▶ [Task goal]:
The data are to be restated in full, exactly as presented.

▶ [Dataset section]:
*** Block opens ***
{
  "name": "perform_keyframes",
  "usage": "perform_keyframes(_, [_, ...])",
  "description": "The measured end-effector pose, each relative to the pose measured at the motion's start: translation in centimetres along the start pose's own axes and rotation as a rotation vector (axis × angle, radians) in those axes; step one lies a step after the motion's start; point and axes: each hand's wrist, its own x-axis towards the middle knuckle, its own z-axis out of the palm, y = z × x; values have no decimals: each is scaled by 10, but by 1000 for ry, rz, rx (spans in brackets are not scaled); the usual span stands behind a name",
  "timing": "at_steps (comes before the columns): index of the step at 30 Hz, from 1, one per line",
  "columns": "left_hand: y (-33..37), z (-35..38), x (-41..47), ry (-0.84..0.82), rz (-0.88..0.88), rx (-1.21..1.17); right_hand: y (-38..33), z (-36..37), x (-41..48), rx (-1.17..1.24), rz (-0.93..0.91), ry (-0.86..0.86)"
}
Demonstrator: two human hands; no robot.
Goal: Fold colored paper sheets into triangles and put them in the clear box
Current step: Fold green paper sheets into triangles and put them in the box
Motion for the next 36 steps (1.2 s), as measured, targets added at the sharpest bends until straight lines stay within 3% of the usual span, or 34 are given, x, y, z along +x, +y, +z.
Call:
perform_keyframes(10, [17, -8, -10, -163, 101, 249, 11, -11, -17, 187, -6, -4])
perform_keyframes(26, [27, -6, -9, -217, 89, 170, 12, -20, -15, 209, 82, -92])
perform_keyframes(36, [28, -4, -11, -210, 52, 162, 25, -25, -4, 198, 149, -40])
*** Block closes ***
▶ [Solution for this exercise]:
{
  "name": "perform_keyframes",
  "usage": "perform_keyframes(_, [_, ...])",
  "description": "The measured end-effector pose, each relative to the pose measured at the motion's start: translation in centimetres along the start pose's own axes and rotation as a rotation vector (axis × angle, radians) in those axes; step one lies a step after the motion's start; point and axes: each hand's wrist, its own x-axis towards the middle knuckle, its own z-axis out of the palm, y = z × x; values have no decimals: each is scaled by 10, but by 1000 for ry, rz, rx (spans in brackets are not scaled); the usual span stands behind a name",
  "timing": "at_steps (comes before the columns): index of the step at 30 Hz, from 1, one per line",
  "columns": "left_hand: y (-33..37), z (-35..38), x (-41..47), ry (-0.84..0.82), rz (-0.88..0.88), rx (-1.21..1.17); right_hand: y (-38..33), z (-36..37), x (-41..48), rx (-1.17..1.24), rz (-0.93..0.91), ry (-0.86..0.86)"
}
Demonstrator: two human hands; no robot.
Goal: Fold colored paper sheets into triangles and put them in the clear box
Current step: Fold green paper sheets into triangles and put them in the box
Motion for the next 36 steps (1.2 s), as measured, targets added at the sharpest bends until straight lines stay within 3% of the usual span, or 34 are given, x, y, z along +x, +y, +z.
Call:
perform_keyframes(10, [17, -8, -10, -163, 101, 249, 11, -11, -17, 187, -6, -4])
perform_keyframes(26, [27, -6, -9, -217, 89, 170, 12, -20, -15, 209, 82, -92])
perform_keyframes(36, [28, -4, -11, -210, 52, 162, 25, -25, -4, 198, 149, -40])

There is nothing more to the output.